Re: Freud (1909),  “ Analysis of a Phobia in a Five Year Old Boy”



       An eminent prolific author, critic, and lecture, musicologist, Max Graf (1873-1958) has a special place in the history of psychoanalysis as the father of “Little Hans”(1903-1973).  The father attempted the first child analysis, of his own son, “supervised” or coached by Sigmund Freud.  The treatment findings were published by Freud (1909) as “The Analysis of a Phobia in a Five Year Old Boy”.  This precursor and landmark of child analysis caused great excitement and controversy when first published and continues to generate great interest.

     Max Graf met Freud through his wife who had been Freud’s patient.  He was an early member of Freud’s Wednesday night study group, leaving in 1911 in close conjunction with the resignation of Alfred Adler and his proponents.  Max Graf contributed some of the initial papers on applied analysis, e.g. on artistic creativity, and on Wagner’s opera “The Flying Dutchman”.
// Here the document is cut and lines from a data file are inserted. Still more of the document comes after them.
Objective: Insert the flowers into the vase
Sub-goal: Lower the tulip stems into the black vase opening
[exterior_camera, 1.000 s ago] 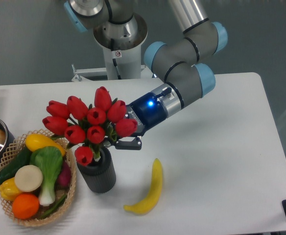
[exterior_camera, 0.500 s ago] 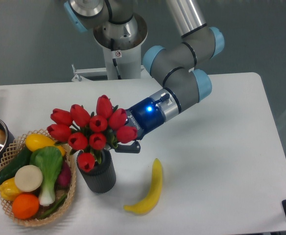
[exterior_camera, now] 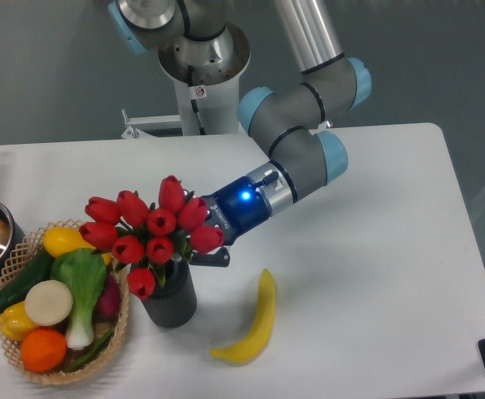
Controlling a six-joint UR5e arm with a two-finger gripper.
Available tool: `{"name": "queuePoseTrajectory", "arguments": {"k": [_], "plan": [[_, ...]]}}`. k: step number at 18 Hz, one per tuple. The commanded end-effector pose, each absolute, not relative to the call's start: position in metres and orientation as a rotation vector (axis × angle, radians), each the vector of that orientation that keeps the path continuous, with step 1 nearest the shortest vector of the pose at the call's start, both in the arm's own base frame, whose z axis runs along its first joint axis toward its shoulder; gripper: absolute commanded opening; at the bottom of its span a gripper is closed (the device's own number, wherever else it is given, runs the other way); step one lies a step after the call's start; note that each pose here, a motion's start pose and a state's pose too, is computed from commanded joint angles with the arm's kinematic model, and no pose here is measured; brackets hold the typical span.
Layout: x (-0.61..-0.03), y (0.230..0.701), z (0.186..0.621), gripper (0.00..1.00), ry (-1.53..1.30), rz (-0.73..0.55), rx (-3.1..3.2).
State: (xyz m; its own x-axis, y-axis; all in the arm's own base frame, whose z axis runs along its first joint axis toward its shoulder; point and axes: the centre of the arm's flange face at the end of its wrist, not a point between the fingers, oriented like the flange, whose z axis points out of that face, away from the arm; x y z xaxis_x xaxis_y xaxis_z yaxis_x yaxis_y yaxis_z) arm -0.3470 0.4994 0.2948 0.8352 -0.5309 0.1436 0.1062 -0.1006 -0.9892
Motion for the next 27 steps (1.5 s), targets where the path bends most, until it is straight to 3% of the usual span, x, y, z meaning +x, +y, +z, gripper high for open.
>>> {"name": "queuePoseTrajectory", "arguments": {"k": [27], "plan": [[-0.348, 0.494, 0.258, 0.19, 0.358, -0.531, -1.629]]}}
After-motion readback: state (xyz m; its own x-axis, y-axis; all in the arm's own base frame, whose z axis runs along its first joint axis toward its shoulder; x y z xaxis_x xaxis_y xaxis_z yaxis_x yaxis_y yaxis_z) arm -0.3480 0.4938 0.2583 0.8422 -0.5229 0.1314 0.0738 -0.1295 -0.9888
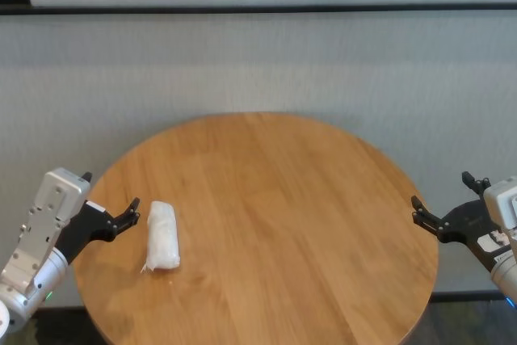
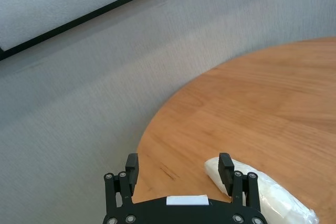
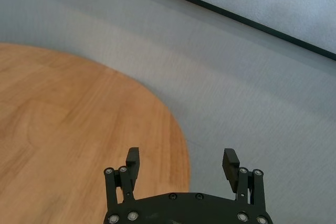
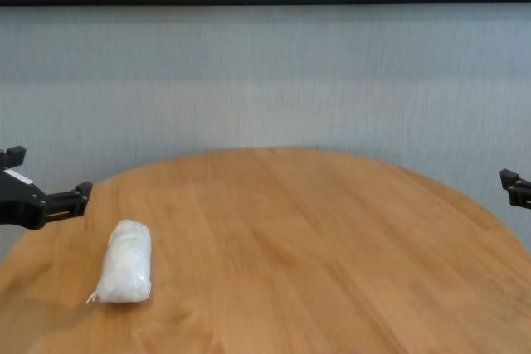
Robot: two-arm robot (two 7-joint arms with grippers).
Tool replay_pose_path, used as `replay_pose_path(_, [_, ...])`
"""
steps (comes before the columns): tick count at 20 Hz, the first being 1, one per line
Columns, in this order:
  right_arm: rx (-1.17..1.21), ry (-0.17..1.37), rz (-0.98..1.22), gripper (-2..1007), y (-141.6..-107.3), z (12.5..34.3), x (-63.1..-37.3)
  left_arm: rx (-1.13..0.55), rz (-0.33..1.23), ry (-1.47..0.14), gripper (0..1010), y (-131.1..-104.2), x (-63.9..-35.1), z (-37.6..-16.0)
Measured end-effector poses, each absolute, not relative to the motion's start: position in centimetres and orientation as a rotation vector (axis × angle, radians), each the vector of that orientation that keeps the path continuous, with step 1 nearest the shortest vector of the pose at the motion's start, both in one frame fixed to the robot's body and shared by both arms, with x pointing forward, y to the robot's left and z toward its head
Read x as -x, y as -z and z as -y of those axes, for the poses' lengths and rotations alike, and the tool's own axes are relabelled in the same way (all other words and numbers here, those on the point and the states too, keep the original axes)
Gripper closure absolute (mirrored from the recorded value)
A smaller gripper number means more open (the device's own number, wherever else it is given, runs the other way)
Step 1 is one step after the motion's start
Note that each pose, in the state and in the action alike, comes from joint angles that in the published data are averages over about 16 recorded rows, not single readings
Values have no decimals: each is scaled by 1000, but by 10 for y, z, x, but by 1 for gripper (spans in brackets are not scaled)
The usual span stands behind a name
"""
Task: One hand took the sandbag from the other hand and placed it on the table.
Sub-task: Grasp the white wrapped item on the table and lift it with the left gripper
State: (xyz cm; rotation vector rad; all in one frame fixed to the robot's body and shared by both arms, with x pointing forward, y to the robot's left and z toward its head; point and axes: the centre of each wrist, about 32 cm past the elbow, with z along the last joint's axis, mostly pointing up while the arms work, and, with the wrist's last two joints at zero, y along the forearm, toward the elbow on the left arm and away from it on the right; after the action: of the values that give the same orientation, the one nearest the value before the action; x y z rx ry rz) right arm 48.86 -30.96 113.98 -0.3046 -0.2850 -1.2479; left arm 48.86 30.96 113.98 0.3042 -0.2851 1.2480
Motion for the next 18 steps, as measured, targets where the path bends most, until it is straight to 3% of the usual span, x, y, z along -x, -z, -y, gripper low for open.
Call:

       Freud urged his colleagues in the study group to collect developmental data on their own children.  The Grafs complied, keeping notes, recording dreams, and expecting to rear their children with Freudian enlightenment. Remarkably,  considering their son’s horse phobia, Freud climbed four flights of stairs to bring “Little Hans” a gift of a rocking horse.  Max Graf (1942) wrote of Freud’s gift for his son’s third birthday, but in the 1952 interview he referred to the gift on Little Hans’ fifth birthday.  During his treatment of his son, Max Graf brought his notes to Freud for consultation and evaluation.  In subsequent years many authors have commented on “Little Hans”.  Psychoanalytic theory, developmental knowledge, and clinical experience with parents and children have expanded far beyond the first explorations of the pioneer period.

     “Little Hans’s” phobia and its overdetermination can be  elaborated and reformulated  in terms of parental, sibling, and socio-cultural factors, and as with all of Freud’s cases, in the light of contemporary psychoanalytic thought.  These newly de-restricted interviews of Max Graf (l952) and of Herbert Graf (1960) contribute to the new data and inferences, which add to, extend, and modify the original case report and raise questions about the initial conclusions.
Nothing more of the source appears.